The instinct is to replicate everything. Resist it.

Every record type you add increases your extraction time, API consumption, Snowflake storage costs, and transformation complexity. Start with the data that answers your most pressing business question, prove out the pipeline, then expand.

Transaction data is usually first. Sales orders, invoices, cash sales, purchase orders, vendor bills, and item fulfillments. These power revenue reporting, order-to-cash cycle analysis, and procurement analytics. Include line-level detail (items, quantities, amounts, custom columns) — header-level aggregates aren't useful for serious analysis.

Customer and vendor master data comes next. Company name, category, territory, sales rep assignment, terms, credit limit, and any custom segmentation fields your team has added. This is the dimension data that gives context to your transactions.

Inventory snapshots require a different approach than transactional data. NetSuite stores current inventory quantities, not historical snapshots. If you need point-in-time inventory levels for analysis (and you probably do for demand planning), you'll need to capture daily snapshots — extract current inventory balances on a nightly schedule and append them as a new partition in Snowflake rather than overwriting. This is one area where the integration design matters more than the tool.

Financial data (GL journal entries, trial balance exports, budget vs. actuals) is high-value but sensitive. Make sure your Snowflake access controls match the sensitivity of the financial data you're loading.

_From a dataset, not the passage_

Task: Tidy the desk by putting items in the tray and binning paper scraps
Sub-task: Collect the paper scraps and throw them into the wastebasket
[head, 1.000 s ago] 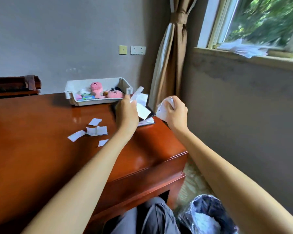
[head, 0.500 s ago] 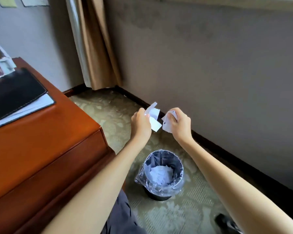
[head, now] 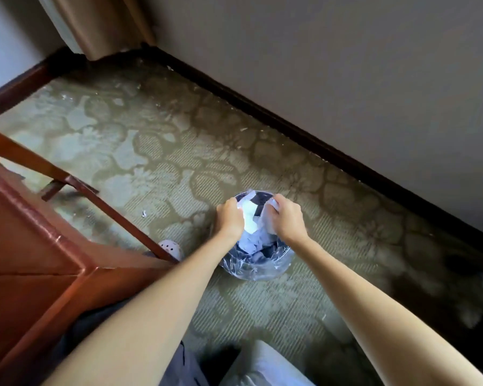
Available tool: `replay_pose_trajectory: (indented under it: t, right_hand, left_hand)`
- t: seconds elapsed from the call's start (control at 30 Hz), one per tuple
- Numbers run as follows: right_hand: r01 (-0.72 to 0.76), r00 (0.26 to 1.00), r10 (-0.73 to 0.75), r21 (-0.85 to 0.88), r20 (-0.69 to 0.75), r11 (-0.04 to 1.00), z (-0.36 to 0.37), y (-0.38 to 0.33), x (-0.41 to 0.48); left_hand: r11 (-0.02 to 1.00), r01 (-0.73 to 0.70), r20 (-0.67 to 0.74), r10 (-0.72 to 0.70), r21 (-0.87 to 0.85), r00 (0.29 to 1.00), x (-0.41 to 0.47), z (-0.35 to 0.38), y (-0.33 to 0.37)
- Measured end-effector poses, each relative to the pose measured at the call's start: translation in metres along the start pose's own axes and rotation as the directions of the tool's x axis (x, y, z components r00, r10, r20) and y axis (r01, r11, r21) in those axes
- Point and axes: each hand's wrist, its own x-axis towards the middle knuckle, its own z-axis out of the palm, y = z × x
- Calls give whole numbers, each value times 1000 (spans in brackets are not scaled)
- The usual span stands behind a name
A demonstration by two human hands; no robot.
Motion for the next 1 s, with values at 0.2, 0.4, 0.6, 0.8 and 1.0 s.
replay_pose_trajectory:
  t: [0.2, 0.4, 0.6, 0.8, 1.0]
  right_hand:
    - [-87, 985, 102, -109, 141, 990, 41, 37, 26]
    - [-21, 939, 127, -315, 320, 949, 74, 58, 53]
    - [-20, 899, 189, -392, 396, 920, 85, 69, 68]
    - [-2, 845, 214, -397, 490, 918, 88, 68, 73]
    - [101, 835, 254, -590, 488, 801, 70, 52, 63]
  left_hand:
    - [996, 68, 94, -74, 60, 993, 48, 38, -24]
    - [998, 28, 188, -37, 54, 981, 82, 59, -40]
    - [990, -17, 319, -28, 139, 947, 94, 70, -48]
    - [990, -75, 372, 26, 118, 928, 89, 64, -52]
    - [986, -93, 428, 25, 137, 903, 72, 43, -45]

Not every analyst who needs order data should see GL-level financials.

Custom records and custom fields are where most integrations require manual mapping work. Celigo and Fivetran handle standard NetSuite fields automatically, but your custom record types (custom product attributes, deal registration records, commission structures) need explicit configuration. Document which custom records exist and which ones the analytics team actually needs before you start building.


Technical considerations

Extraction method: SuiteQL vs SuiteTalk REST vs SOAP

SuiteQL is the best extraction method for analytics workloads. It lets you write SQL-like queries against NetSuite's analytical data source, supports JOINs across record types, and returns flat result sets that map cleanly to Snowflake tables. Celigo and Fivetran both support SuiteQL-based extraction.

SuiteTalk REST is better for record-level operations (get/create/update individual records) but less efficient for bulk data extraction. You'd use it if you need the full nested structure of a record (header + lines + sublists) rather than a flat query result.

SOAP is legacy. Use it only if your integration tool doesn't support REST or SuiteQL, or if you're working with an older connector that was built on SOAP.

Incremental vs full loads

Full loads (re-extracting all records every sync) work fine for small reference tables — item categories, subsidiaries, departments. For transactional data, full loads are wasteful and slow. Use incremental loads based on lastmodifieddate:

SELECT id, tranid, entity, trandate, total, status
FROM transaction
WHERE type = 'SalesOrd'
  AND lastmodifieddate >= TO_DATE('2026-02-15', 'YYYY-MM-DD')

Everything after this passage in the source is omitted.